Royal coverage
Michael Vestey
It is odd that the BBC seemed so unprepared for the death of the Queen Mother. After all, it has been rehearsing its coverage of this very moment for many years. I took part in one of these three-hour television dummy programmes before I left the BBC and I thought then that the Corporation would rise to the occasion.
I can only assume that, because she died on Easter Saturday afternoon, most of its staff and outside broadcast vehicles were elsewhere and had to be hastily scrambled which would have taken time. The radio coverage began shortly before the scheduled Six Otlock News on Radio Four with a special programme presented by James Cox, later jointly with Julian Worricker of Five Live when the two networks merged. Presumably, because Cox was in the building preparing for the World This Weekend on the Sunday, he was the nearest radio presenter.
It began with much padding with only the official announcement to go on and a hesitant royal correspondent, Nicholas Witchell, on the phone outside Buckingham Palace. After six, things improved slightly as calls went out to people who knew her and public figures of all kinds who were, no doubt, scattered across the country for the Easter break. The national anthem was played at both six and seven which seemed to me to be wholly appropriate.
Cox, by the way, was criticised in Monday's press for asking Lord Mountbatten's daughter Lady Pamela Hicks, 'Do you think that the Queen Mother had outlived her usefulness?' This would have been crass if Cox had indeed put this to Hicks but he didn't. What he actually said was, 'Did you think the Queen Mother ever felt, do you think — and it may seem a curious question and I hope you won't take it in the wrong spirit — did she ever feel that she'd perhaps slightly outlived her time, that, as you say, she did come from a previ ous age, the modern world was perhaps sometimes confusing and perplexing to her, did she ever feel that ... perhaps she didn't have so much to contribute now?' A completely different question and perfectly reasonable in my view. In any case, Hicks dryly gave the perfect answer: 'I think that if you are still carrying out official engagements at the age of 101 you can only be described as being very with it.'
The production team eventually managed to track down most of the right people for tributes and recollections — political leaders, with the exception of Tony Blair, his was a public statement as was Lady Thatcher's, leading churchmen, constitutionalists such as Lord St John of Fawsley; the former diplomat Sir Nico Henderson and so on but they were all on the phone. Former prime minister Lord Callaghan, himself 90, struck the right note as did most of the other contributors. After referring to her cheerfulness and humour he said, 'I'm sure she wouldn't want us to be too unhappy when the present period of grieving is over.'
Jennie Bond, whose well-informed and no-nonsense royal reporting I've always liked, had just arrived back from covering the royal princes' skiing holiday in Klosters and was still on the motorway; she came on her mobile phone to add a certain insight into royal thinking despite the fact that it must have been rather frantic for her.

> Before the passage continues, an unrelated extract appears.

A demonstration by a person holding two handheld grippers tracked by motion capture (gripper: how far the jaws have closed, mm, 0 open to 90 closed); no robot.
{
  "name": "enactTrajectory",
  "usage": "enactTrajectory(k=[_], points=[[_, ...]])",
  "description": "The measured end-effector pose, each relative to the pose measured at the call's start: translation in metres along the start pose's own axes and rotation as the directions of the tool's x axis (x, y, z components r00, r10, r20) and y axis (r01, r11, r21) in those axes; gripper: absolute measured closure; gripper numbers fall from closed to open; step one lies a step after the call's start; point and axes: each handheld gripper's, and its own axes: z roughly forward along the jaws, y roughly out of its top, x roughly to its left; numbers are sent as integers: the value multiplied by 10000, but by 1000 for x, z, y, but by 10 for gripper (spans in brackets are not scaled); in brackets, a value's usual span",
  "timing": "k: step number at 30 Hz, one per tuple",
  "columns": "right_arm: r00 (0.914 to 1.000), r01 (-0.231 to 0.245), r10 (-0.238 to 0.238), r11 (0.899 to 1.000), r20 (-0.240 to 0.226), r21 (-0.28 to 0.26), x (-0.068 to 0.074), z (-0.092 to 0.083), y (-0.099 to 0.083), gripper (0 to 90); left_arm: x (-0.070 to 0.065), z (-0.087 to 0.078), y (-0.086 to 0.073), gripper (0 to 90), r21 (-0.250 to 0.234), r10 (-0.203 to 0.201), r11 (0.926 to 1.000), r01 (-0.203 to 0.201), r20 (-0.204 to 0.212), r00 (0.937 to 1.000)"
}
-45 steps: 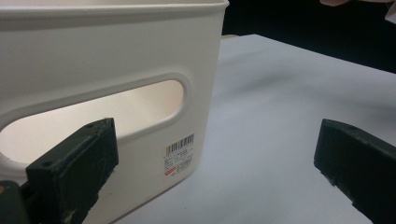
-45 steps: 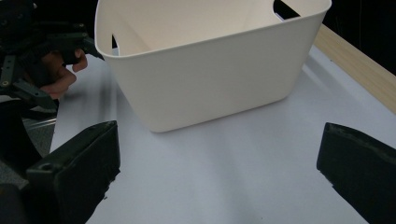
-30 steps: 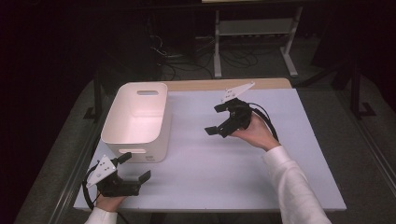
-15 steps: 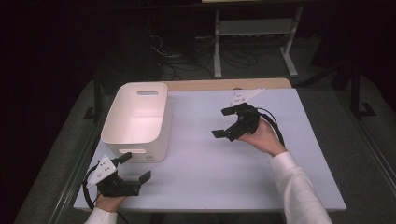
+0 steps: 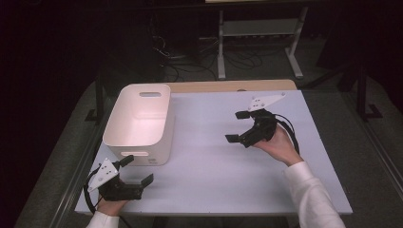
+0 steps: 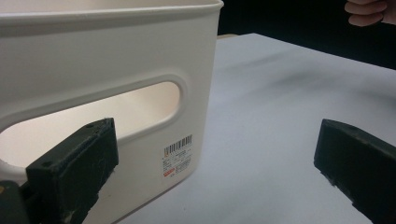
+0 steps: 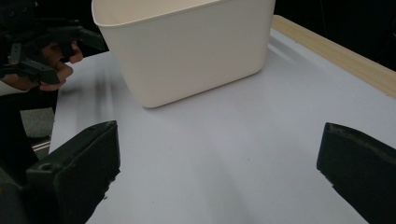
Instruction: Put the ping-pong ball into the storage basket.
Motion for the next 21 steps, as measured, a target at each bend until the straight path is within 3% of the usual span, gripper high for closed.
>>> enactTrajectory(k=[11, 21], points=[[9994, -265, 275, 9986, 197, -458, 2, -20, -14, 0, 0, -2, 1, 0, -73, 19, 10000, -19, 3, 10000], [9991, -307, 313, 9993, 274, -216, 4, -25, -31, 0, 0, -2, 1, 0, -72, 9, 10000, -9, 8, 10000]])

Witchell's pre-prepared features about the Queen Mother's life and times depended almost entirely on archive material as if little attempt had been made to interview the people who were really close to the Queen Mother. His final feature in this programme had excellent contributions from Lord Deedes and Vernon Bogdanor, a constitutional expert, but barely anyone else. The special programme mounted at ten o'clock that evening, still presented by Cox, was more polished.

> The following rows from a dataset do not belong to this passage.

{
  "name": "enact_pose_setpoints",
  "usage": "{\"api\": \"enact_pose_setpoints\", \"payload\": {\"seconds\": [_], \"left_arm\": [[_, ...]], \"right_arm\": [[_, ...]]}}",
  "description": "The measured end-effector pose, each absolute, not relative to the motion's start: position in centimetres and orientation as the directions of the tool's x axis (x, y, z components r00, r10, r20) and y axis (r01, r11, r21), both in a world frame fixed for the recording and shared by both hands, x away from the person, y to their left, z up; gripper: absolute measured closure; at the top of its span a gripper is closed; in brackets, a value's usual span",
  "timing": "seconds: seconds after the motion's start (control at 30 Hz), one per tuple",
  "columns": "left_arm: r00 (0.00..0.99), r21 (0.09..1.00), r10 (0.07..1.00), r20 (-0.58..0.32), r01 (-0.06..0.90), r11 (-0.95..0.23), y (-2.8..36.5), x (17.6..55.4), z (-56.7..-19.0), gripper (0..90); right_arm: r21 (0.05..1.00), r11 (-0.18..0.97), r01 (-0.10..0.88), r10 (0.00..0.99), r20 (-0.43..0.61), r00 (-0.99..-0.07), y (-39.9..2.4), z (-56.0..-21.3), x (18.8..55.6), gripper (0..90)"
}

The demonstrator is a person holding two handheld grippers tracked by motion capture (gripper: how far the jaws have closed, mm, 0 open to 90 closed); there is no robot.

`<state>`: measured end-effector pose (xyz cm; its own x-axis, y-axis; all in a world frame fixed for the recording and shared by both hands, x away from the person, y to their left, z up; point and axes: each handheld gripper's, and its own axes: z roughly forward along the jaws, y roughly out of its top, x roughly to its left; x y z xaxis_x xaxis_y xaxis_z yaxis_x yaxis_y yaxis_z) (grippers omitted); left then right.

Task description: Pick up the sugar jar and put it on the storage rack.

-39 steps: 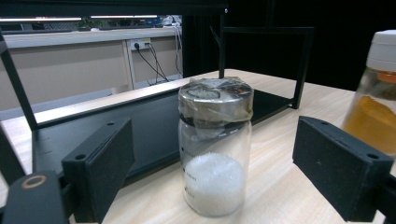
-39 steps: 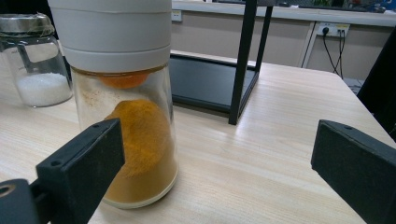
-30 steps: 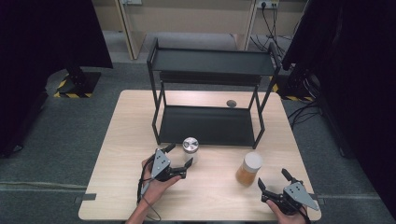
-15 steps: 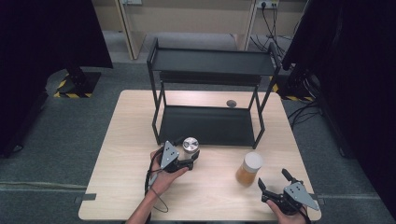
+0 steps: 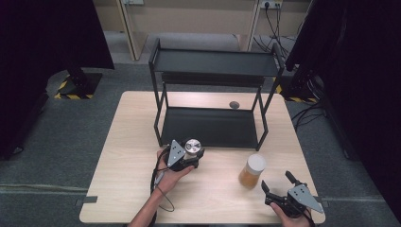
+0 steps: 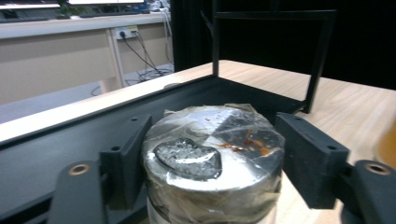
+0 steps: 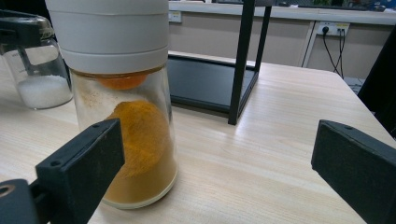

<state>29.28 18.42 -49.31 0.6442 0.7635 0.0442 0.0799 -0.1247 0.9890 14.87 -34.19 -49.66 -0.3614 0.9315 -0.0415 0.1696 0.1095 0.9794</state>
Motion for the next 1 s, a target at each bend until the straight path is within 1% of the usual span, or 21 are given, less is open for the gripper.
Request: {"api": "enact_pose_setpoints", "payload": {"seconds": [0.03, 0.1, 0.33, 0.6, 1.0], "left_arm": [[0.644, 0.989, 0.764, 0.041, 0.082, -0.123, 18.5, 29.3, -49.3, 33.8], [0.642, 0.989, 0.766, 0.047, 0.08, -0.127, 18.4, 29.2, -49.3, 34.3], [0.633, 0.989, 0.773, 0.044, 0.084, -0.124, 18.5, 28.8, -49.0, 34.8], [0.624, 0.994, 0.78, 0.034, 0.062, -0.093, 19.2, 27.6, -48.0, 34.9], [0.604, 0.998, 0.795, 0.054, -0.003, -0.066, 19.8, 26.3, -45.7, 35.0]], "right_arm": [[0.98, 0.108, 0.168, 0.932, -0.041, -0.361, -34.2, -49.7, 14.9, 2.8], [0.98, 0.107, 0.169, 0.932, -0.039, -0.361, -34.2, -49.7, 14.9, 2.8], [0.98, 0.105, 0.168, 0.932, -0.038, -0.361, -34.2, -49.7, 14.8, 2.8], [0.98, 0.105, 0.167, 0.931, -0.038, -0.363, -34.3, -49.7, 14.9, 2.7], [0.981, 0.101, 0.167, 0.932, -0.035, -0.36, -34.3, -49.8, 14.8, 2.8]]}}
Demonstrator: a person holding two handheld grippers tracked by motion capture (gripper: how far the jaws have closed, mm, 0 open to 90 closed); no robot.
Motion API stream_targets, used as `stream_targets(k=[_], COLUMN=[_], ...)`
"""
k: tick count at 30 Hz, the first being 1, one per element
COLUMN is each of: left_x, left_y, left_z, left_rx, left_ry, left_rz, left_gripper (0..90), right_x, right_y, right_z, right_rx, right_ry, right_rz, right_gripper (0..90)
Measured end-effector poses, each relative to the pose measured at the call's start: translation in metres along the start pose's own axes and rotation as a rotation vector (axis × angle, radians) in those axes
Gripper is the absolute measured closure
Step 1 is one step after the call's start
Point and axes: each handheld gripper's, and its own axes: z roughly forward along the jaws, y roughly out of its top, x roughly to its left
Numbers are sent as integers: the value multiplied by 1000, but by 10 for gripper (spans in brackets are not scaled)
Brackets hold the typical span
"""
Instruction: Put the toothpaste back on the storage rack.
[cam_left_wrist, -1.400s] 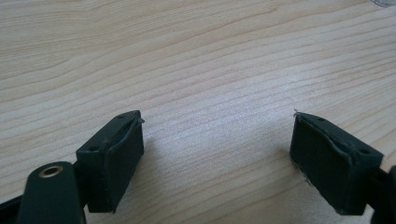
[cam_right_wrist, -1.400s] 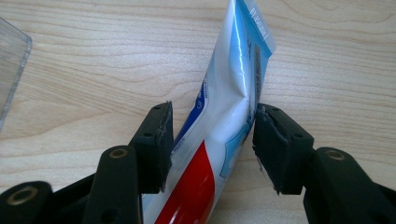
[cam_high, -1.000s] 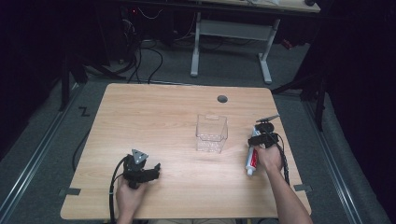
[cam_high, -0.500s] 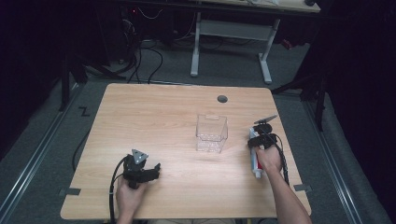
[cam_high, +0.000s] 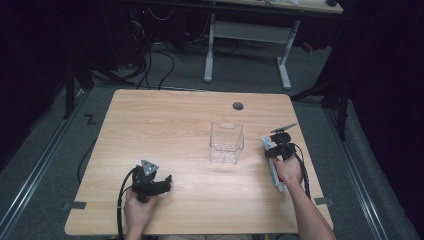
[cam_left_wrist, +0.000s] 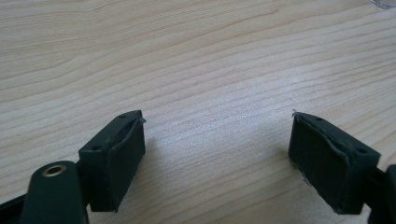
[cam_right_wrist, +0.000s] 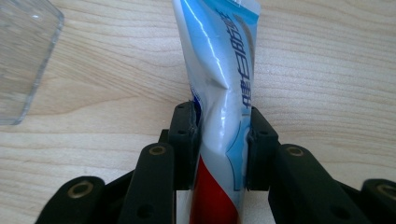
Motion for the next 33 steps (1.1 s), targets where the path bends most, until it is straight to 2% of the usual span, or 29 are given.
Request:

It was only afterwards when I watched on BBC 1 the last part of Jonathan Gili's and Edward Mirzoeffs beautifully crafted film about the Queen Mother, with footage I hadn't seen before, that I became rather puzzled about the BBC's so-called bi-medialism, the amalgamation of radio and television. This film featured former courtiers, friends and relations, some now dead, who spoke frankly about her. It made me wonder why radio did not appear to have access to the film to produce in advance a version of its own in good quality. Or, if it did have access to it, why was it not taken up? Having said that, Cox did an outstanding job at short notice and with skimpy material to hand.
I suppose because we felt this marvellous woman who did so much for Britain was indestructible we couldn't really believe she would die, despite her health scares. So, as lain Duncan Smith pointed out, when she did go it still came as a shock. At least the BBC was tactful and sensitive enough to avoid interviewing republicans on that Saturday; their views came later.